1 uc2 = (1.66054 × 10-27 kg) × (2.99792 × 108 m / s)2 
= 1.49242 × 10-10 kg (m / s)2 = 1.49242 × 10-10 J (joules)
× (1 MeV / 1.60218 × 10-13 J)
= 931.49 MeV,
so 1 uc2 = 931.49 MeV.

For the example given above, the Q value in atomic mass units u results:

M (6Li) + M (n) - M (4He) - M (3H)
= 6.015122 + 1.008665 - 4.002603 - 3.016029 = 0.005155 u
and converted into MeV:
Q = 0.005155 u × (931.49 MeV / u) = 4.802 MeV as given above.

Since the binding energy of different nuclei is different, nuclear reactions such as chemical reactions can take place endothermically or exothermically.

So that an endothermic reaction is possible, the missing energy has to be contributed as kinetic energy of one or both reaction partners (Threshold energy).
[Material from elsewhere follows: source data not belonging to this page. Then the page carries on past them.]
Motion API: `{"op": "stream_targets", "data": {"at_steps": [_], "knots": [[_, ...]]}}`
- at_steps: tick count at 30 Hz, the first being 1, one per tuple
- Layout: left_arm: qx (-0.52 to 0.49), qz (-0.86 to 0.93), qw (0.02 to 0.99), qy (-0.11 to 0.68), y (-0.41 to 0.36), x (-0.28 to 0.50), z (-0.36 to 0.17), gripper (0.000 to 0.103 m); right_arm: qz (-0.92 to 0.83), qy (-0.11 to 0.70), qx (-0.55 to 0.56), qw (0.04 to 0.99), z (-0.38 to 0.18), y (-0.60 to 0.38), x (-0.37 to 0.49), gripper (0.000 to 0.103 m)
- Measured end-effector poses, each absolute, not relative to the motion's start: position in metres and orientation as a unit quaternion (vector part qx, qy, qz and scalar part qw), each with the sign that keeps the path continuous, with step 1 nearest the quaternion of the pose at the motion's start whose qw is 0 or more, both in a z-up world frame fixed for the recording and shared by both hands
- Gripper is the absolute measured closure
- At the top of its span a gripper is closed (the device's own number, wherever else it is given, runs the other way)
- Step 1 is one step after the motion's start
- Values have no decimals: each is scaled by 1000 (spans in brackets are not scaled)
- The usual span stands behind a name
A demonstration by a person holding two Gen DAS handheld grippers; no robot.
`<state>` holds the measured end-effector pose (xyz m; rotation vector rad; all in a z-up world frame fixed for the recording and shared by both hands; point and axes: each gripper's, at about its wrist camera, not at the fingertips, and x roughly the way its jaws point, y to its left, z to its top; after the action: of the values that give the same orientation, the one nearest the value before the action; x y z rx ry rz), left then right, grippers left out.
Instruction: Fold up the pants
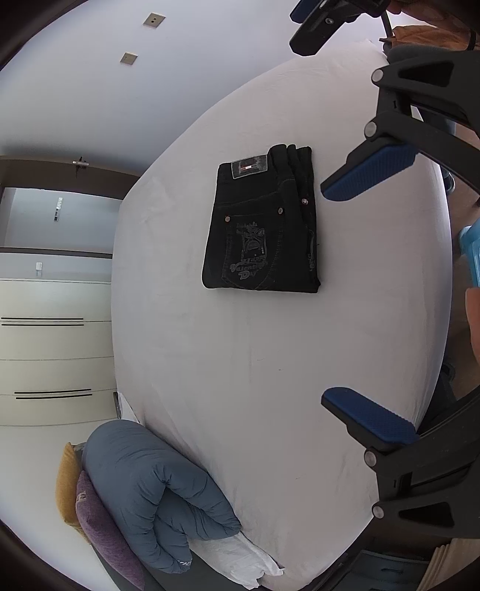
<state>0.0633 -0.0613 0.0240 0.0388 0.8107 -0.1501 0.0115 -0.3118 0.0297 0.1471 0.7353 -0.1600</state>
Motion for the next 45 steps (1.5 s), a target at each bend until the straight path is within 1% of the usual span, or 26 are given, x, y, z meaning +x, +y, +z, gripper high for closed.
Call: {"op": "stream_targets", "data": {"at_steps": [45], "knots": [[19,-79,912,402,-63,64,18,0,-77,379,75,919,10,-306,17,1]]}}
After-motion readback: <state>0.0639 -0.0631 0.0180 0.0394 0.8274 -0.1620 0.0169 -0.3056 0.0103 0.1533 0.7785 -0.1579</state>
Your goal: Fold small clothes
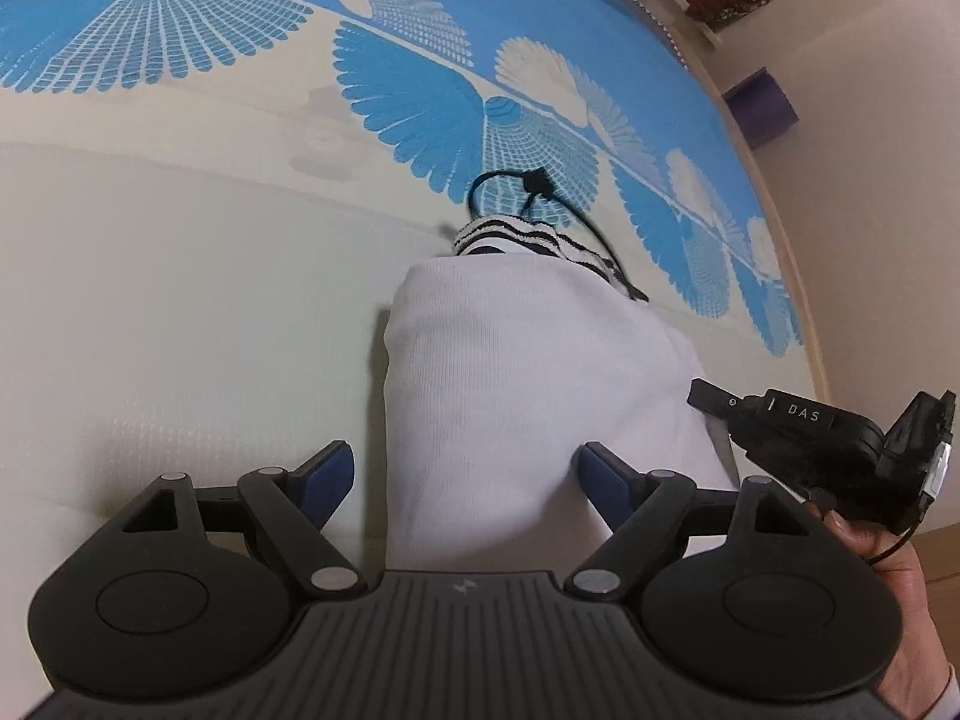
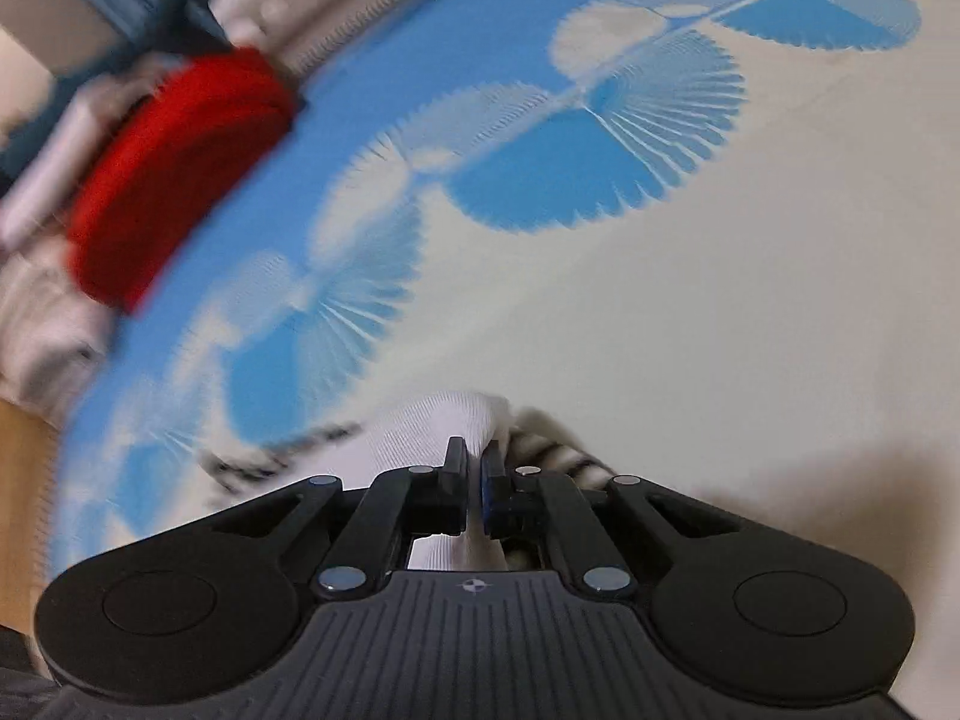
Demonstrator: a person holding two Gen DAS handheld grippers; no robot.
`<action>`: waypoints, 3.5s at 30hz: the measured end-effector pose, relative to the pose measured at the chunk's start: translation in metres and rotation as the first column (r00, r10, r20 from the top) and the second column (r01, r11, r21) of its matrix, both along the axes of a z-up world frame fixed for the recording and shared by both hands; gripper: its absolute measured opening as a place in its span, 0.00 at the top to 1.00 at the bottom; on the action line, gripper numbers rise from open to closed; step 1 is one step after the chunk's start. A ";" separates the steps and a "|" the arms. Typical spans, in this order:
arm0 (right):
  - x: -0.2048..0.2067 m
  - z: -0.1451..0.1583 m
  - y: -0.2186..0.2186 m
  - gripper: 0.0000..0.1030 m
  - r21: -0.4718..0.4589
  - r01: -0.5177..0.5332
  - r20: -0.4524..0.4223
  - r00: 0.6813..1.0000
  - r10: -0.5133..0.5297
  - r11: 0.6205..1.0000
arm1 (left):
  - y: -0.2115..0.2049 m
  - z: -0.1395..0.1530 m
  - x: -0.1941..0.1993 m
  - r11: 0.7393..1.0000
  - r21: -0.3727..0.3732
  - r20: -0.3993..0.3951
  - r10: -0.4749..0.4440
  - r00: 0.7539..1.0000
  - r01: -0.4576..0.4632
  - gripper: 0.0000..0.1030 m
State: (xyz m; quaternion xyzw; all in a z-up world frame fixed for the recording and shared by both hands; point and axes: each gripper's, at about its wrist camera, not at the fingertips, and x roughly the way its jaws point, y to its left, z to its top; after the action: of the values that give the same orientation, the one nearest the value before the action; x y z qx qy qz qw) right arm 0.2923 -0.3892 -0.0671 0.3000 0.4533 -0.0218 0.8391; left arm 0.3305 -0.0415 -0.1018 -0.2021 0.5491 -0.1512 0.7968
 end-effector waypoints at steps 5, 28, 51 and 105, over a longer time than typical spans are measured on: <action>-0.006 0.001 0.004 0.91 -0.074 -0.024 0.000 1.000 0.025 0.997 | 0.009 -0.004 -0.003 0.999 -0.014 -0.024 0.034 0.999 -0.035 0.16; -0.073 -0.020 -0.016 0.23 0.027 -0.240 -0.097 0.966 0.241 0.970 | -0.006 -0.028 -0.006 0.993 -0.075 -0.047 0.090 0.995 -0.093 0.12; -0.012 0.038 0.056 0.94 0.094 -0.271 0.300 0.925 0.232 0.958 | 0.049 0.092 0.022 0.965 0.158 0.403 0.131 0.906 -0.210 0.31; -0.203 0.098 0.157 0.01 -0.520 -0.171 0.273 0.895 0.352 0.837 | 0.019 0.118 -0.256 0.881 0.409 0.452 0.033 0.892 -0.240 0.11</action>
State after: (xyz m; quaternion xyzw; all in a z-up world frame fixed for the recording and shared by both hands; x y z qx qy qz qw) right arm 0.0891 -0.2320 0.0312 0.0140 0.3104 0.0377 0.9497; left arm 0.0741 -0.0226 0.0166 -0.0110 0.3626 -0.0017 0.9319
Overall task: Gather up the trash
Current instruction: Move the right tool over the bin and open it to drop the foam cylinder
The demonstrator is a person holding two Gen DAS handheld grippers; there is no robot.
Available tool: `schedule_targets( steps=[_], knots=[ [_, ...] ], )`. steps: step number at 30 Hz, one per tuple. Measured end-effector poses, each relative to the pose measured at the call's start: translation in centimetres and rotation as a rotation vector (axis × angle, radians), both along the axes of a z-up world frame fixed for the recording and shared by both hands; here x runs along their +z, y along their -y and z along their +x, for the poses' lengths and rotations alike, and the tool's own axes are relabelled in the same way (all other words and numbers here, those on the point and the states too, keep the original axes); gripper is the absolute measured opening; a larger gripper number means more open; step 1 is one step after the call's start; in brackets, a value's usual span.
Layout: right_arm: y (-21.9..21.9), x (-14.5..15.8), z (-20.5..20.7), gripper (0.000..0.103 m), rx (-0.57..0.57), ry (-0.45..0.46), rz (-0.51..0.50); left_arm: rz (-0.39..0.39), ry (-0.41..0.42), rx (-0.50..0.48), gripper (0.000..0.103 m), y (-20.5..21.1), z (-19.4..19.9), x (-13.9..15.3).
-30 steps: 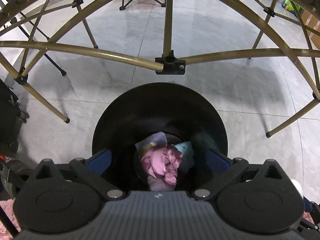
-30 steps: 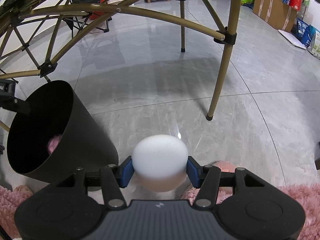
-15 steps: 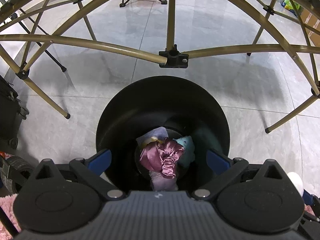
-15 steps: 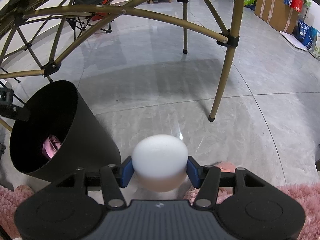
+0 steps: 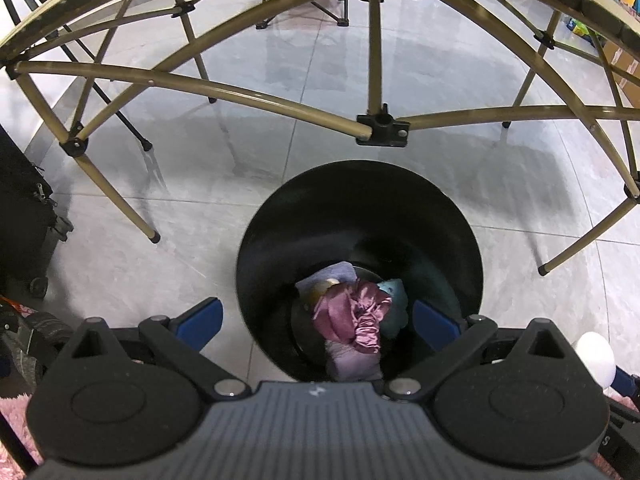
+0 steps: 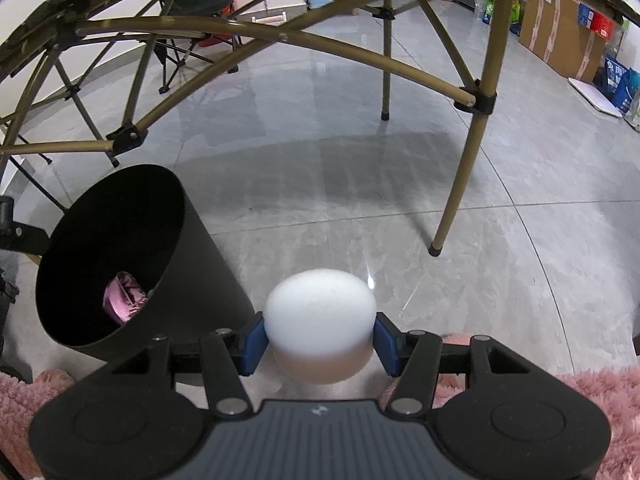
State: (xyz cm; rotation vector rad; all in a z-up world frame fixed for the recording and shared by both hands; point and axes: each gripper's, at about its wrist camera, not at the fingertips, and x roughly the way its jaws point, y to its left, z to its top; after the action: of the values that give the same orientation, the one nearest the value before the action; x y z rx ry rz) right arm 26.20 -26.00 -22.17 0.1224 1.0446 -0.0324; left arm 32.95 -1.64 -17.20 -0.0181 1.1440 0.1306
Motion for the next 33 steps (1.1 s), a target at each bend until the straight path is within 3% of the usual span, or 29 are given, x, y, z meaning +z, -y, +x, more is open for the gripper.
schedule_targets(
  steps=[33],
  knots=[
    [-11.4, 4.0, 2.9, 0.055, 0.213, 0.06, 0.004, -0.031, 0.024, 0.138, 0.103, -8.9, -4.0, 0.8]
  ],
)
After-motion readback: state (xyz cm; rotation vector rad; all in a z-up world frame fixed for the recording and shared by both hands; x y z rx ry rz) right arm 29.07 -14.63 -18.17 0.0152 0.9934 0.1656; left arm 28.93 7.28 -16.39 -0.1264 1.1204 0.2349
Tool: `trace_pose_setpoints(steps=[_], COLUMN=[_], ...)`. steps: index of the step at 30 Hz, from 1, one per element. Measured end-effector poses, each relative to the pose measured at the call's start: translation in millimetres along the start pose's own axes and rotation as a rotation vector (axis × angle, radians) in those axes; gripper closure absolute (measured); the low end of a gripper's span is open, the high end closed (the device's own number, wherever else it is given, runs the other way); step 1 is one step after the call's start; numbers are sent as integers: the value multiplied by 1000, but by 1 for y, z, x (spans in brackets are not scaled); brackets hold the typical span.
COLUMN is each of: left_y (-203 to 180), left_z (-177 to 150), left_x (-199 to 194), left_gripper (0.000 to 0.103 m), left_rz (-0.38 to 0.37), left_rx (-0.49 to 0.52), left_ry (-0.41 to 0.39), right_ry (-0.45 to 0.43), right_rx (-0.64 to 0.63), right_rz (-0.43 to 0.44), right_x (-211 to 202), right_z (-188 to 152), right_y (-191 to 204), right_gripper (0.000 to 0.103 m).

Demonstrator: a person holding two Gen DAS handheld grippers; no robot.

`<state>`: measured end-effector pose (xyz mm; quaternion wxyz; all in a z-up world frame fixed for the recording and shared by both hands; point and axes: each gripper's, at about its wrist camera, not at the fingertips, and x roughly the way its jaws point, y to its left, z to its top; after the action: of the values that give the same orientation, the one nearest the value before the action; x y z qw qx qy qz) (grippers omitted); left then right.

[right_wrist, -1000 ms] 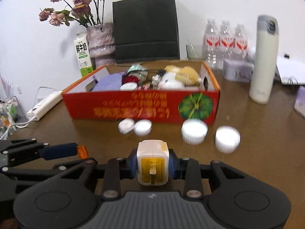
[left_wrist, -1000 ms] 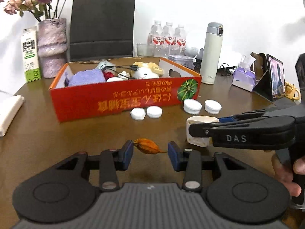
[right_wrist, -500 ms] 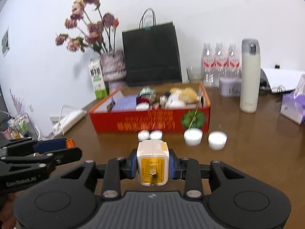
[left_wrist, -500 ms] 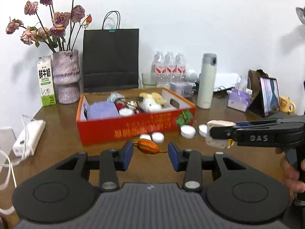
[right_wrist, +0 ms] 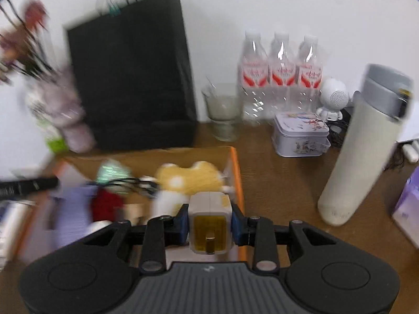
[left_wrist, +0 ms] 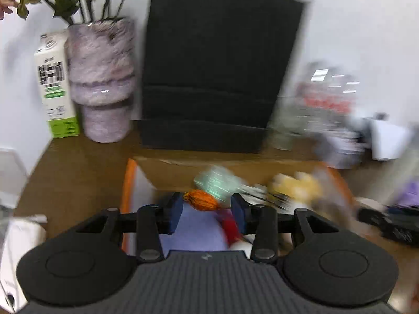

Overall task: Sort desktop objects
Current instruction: 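Carry the orange pod and plug into the orange box and release both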

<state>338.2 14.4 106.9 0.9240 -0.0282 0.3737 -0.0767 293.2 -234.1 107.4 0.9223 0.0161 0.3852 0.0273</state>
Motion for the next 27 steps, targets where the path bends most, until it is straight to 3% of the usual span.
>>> trace_pose_setpoints(steps=[2,4,6,7,9,14,16,18,20,24,27], left_y=[5,10,14,15,15,9,10,12,14,7,-8], left_z=[8,15,21,26,31,36,34,28,20,-8,-47], left_x=[29,52,59,58,53,33,26,18,8,-25,-49], left_gripper=[61,59,54,50,32,30,29,29,29,15,15], left_rz=[32,75,79,65,68,106,133,148,163,158,146], left_rx=[-3,-25,-36,-32,-21,44,50,48,40,50,77], left_ry=[52,85,86,70,41,3,0,9,13,-25,-61], right_ry=[42,43,45,42,20,16,22,25,22,21,15], right_rx=[-61,-73,-65,-64,-63,-67,-77,-113,-133,-132,-123], right_rz=[-65,-87,-44,-12,-20,2,17,41,58,93,132], right_x=[27,44,46,45,42,34,30,27,23,4,-10], right_z=[6,13,20,23,31,42,40,36,29,8,-15], right_y=[9,12,13,13,14,16,18,25,27,30,30], right_gripper=[72,63,54,52,51,45,38,27,27,27,27])
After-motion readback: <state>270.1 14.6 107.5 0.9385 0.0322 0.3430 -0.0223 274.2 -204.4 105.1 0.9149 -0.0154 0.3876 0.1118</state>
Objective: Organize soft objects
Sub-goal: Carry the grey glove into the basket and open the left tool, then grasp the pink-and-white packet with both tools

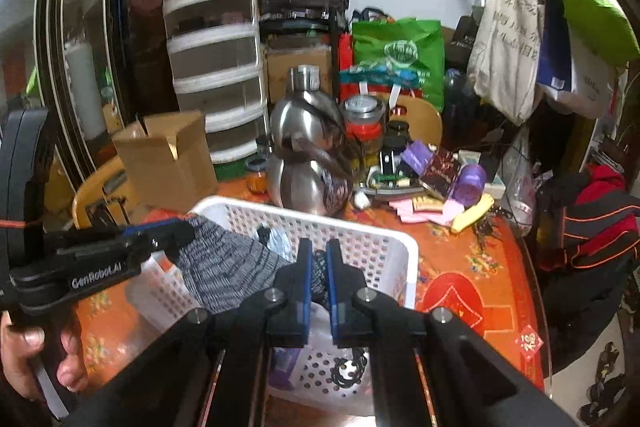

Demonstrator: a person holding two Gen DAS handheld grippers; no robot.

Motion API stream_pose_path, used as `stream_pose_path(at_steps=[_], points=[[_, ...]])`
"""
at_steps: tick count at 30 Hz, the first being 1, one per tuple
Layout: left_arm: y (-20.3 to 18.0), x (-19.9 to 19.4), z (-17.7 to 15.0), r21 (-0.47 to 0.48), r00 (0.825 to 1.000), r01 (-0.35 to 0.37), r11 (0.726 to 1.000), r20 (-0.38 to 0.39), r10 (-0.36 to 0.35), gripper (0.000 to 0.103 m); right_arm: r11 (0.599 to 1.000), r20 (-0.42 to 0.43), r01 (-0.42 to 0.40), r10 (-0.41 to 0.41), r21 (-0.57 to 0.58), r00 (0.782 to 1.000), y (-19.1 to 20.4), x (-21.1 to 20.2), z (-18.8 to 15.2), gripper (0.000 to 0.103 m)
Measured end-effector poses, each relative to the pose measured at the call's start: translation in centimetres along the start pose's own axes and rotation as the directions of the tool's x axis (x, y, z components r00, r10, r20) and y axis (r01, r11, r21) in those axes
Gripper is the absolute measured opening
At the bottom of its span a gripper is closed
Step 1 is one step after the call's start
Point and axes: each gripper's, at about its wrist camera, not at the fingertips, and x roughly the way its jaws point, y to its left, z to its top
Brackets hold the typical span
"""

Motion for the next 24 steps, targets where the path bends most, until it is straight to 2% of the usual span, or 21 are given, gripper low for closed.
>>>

The excess energy of exothermic reactions can be released as kinetic energy of the reaction products and / or as gamma radiation.

The strong interaction underlying nuclear reactions has only a short range. Therefore, with reactants charged with the same name, an activation energy is required for an exothermic reaction in order to overcome the electrical repulsion. Because of the tunnel effect, this activation energy is not sharply defined. If a collision partner is uncharged (neutron or photon), the electrical repulsion is irrelevant.


Some special types of Nuclear reactions:


With the exploration of nuclear reactions are mainly concerned with nuclear physics and particle physics. They play an important role in the formation of nuclides, see astrophysics, cosmochemistry. Applications there are e.g. in energy technology, see nuclear reactor, fusion reactor, and medical technology (production of radionuclides for nuclear medicine and radiation therapy).